You understand the power behind copywriting that pulls the heartstrings of the reader. But how do you present sales copy like that? As a direct response copywriter, I have found two articles that offer information on how to create emotional direct response copywriting.
The first article comes from SuccessWise, titled “What is Emotional Direct Response Copywriting?” this article, written by Allan Dib, goes into detail on how to write emotion-driven copy.
The second article, titled Direct Response Copywriting: Get Past the Bouncers in Your Customers’ Brains, focuses on the science of persuasion. The report, written by Brian Massey for Conversion Sciences, talks about how to break the selling barrier with compelling copy. And it gives an insight into topics like profanity in text, branding, and SEO.
Drawing from the articles I presented, as well as my knowledge as a direct response copywriter, I have produced three tips that will help you create emotional direct response copywriting for your offers:
What is that one thing your market expects to get when they accept your offer? Your prospects might need you to solve a problem that affects their daily routine. They could want a product of yours to make a process they conduct easier or faster. Or your audience just loves the way you work.
Whatever it is that your market craves should be the nucleus of your marketing campaigns. Because once you present the market with that one thing they’re looking for, they will want to know why they should get from you, and how to buy it. And that’s how you’ll hook them!
One mistake I noticed from some marketers is that they want to get factual right off the bat. And that only turns the readers off. The information doesn’t sell an offer; it justifies the proposal. You trade with emotion – how something or someone will make you feel after they do what you ask.
Just think about this: cake is the most sold item in the world. Can you sell a cake with facts? NO – nobody wants diabetes. You can’t just present nutritional facts and expect the people to get pie. Instead, you mention (and show) how soft and fluffy your cake is. And how much of a delightful experience it’ll be to taste – that’s what gets people interested in buying the cake.

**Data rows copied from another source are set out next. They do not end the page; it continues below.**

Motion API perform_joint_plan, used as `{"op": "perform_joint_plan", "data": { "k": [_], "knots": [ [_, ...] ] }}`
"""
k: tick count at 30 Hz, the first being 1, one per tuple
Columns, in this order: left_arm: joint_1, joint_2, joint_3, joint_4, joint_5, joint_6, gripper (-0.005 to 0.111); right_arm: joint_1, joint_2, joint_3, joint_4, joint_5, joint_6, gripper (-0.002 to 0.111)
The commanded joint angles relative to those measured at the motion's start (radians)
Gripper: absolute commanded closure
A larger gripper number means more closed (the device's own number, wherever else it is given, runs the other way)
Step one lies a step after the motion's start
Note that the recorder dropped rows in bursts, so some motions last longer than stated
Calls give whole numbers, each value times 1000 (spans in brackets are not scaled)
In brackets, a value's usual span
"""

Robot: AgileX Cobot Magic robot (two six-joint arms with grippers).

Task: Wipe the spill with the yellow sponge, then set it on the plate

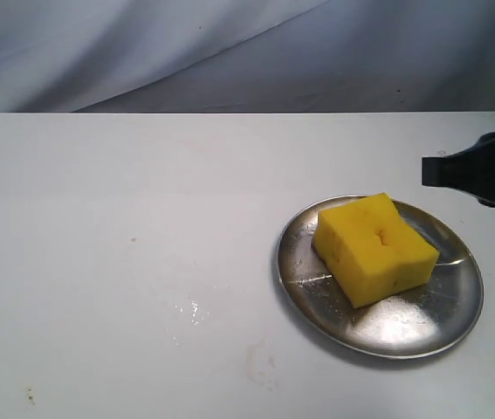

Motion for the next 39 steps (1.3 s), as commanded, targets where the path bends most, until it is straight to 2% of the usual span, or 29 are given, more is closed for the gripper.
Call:
{"op": "perform_joint_plan", "data": {
  "k": [1, 5, 8, 12, 18, 22, 29, 39],
  "knots": [
    [-1, -3, 0, 1, -6, -4, 107, 1, -126, 92, -1, -70, 73, 108],
    [-1, -3, 0, 1, -6, -4, 107, -11, -219, 163, -3, -77, 85, 108],
    [-1, -3, 0, 1, -6, -4, 107, -56, -307, 232, 38, -141, 38, 108],
    [-1, -3, 0, 1, -6, -4, 107, -138, -440, 345, 183, -273, -111, 108],
    [-1, -3, 0, 1, -6, -4, 107, -286, -605, 483, 202, -372, -219, 108],
    [-1, -3, 0, 1, -6, -4, 107, -297, -694, 581, 320, -482, -383, 108],
    [-1, -3, 0, 1, -6, -4, 107, -363, -838, 705, 348, -495, -474, 108],
    [-1, -3, 0, 1, -6, -4, 107, -418, -1022, 705, 304, -414, -478, 108]
  ]
}}
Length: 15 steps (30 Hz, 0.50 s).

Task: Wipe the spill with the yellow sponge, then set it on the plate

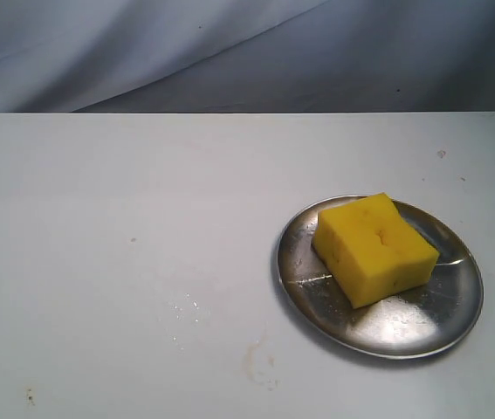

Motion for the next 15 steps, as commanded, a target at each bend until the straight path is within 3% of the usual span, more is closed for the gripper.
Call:
{"op": "perform_joint_plan", "data": {
  "k": [1, 15],
  "knots": [
    [-1, -3, 0, 1, -6, -4, 107, -35, -84, 3, -21, 73, 3, 108],
    [-1, -3, 0, 1, -6, -4, 107, -39, -101, 3, -12, 112, 9, 108]
  ]
}}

Don’t sell facts. Sell desires.
Once you have the audience salivating over the possibility of getting something they need/want/love, then you present your offer as the product/service of choice for them. Now is the time when you justify the sale. Where you show why your product or service is above the average offer, and what the market gets when they agree to your terms.

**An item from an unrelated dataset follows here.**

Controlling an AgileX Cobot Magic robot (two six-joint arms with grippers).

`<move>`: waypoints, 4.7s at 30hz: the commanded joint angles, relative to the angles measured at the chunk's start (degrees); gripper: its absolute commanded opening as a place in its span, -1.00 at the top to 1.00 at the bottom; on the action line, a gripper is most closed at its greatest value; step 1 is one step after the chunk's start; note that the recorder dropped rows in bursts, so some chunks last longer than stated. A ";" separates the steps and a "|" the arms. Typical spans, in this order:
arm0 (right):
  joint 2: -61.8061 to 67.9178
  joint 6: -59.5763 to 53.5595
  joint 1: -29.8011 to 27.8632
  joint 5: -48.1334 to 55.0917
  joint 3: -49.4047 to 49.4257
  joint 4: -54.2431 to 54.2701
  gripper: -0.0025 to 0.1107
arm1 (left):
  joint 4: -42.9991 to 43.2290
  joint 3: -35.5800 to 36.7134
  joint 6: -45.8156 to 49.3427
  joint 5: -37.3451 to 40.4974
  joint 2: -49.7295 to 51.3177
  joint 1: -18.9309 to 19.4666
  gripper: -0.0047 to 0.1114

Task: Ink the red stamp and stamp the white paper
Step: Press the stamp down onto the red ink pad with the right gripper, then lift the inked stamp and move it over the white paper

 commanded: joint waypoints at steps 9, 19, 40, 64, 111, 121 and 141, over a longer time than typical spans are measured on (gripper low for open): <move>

Excellent product positioning happens when you appeal to the buyer’s logic. “By accepting my offer, you will like ABC because of XYZ.”
That’s how you position your offer as a useful choice for the market. It makes the buyer understand what they get, why they should buy it from you, and how the buyer will get what they’re after.

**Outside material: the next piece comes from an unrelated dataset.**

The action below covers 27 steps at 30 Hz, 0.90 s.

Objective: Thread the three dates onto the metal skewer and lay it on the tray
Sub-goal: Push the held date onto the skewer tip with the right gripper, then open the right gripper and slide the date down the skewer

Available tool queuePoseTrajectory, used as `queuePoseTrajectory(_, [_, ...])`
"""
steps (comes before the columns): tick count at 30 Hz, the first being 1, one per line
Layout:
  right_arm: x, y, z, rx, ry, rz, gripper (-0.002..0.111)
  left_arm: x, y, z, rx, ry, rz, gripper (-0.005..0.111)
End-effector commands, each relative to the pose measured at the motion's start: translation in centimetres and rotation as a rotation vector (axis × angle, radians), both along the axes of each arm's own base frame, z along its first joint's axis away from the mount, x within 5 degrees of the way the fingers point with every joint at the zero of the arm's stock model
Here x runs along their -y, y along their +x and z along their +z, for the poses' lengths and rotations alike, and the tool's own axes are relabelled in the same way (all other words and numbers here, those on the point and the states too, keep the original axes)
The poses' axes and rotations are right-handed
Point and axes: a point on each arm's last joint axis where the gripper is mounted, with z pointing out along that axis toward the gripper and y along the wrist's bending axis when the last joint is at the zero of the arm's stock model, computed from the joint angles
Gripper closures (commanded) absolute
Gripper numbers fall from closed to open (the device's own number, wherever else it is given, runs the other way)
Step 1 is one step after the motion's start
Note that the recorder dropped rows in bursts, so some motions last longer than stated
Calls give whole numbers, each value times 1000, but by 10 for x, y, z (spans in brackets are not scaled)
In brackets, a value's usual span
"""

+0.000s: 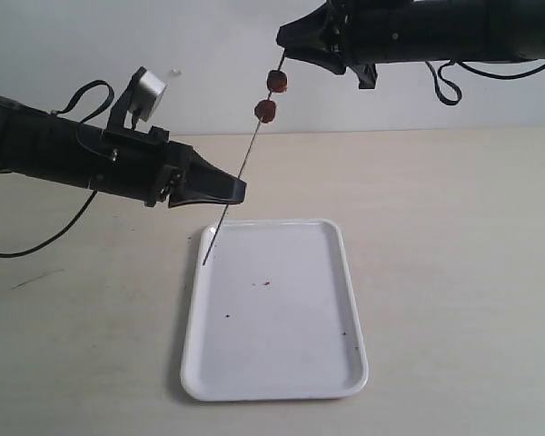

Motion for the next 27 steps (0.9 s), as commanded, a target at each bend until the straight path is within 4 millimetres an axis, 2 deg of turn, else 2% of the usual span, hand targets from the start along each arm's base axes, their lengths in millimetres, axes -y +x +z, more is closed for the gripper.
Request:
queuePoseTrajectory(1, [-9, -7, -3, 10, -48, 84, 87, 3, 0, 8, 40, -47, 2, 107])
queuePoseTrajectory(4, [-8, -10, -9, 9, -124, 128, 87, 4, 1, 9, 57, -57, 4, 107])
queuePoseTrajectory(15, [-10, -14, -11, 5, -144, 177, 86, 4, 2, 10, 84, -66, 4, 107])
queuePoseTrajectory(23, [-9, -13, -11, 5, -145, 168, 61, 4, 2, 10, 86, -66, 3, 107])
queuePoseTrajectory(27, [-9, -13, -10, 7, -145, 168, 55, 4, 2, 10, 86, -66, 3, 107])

Just make sure not to go on an ego trip and make it all about yourself. Your marketing should always be customer-centered. Talk about what the market gets when buying from you, instead of letting the audience know how impressive your product is.
It’s time to present your offer to the reader – how simple are you making the buying process to the buyer? Are you guiding them straight to the transaction? Or are you making them jump through hoops to get the goods?
When the baby wants a toy, if you don’t want them to cry, you just give them the toy. It keeps them happy, and you get the peace you like. That’s precisely how you should see the buying process – the quicker your reader can access the product/service, the faster you get to close the deal. And everyone’s happy.
Keep everything as simple as it can be. Present order forms that ask for the information you need to fulfill the order. Have your online sales sequence to be two steps at most. And give to contracts that don’t take forever to read and understand.
The quicker you get the market to send out the order, the happier everyone will be.
Starting today, bring emotional direct response copywriting to your marketing campaigns. Present your market something they want to get or solve. Then position your offer as a practical choice for getting what the market desires. And finally, make the buying process as simple as possible.
Do you have a comment or question about emotional direct response copywriting? Leave a comment explaining your side of things. And if you think this article could be useful to someone you know, feel free to share it with them!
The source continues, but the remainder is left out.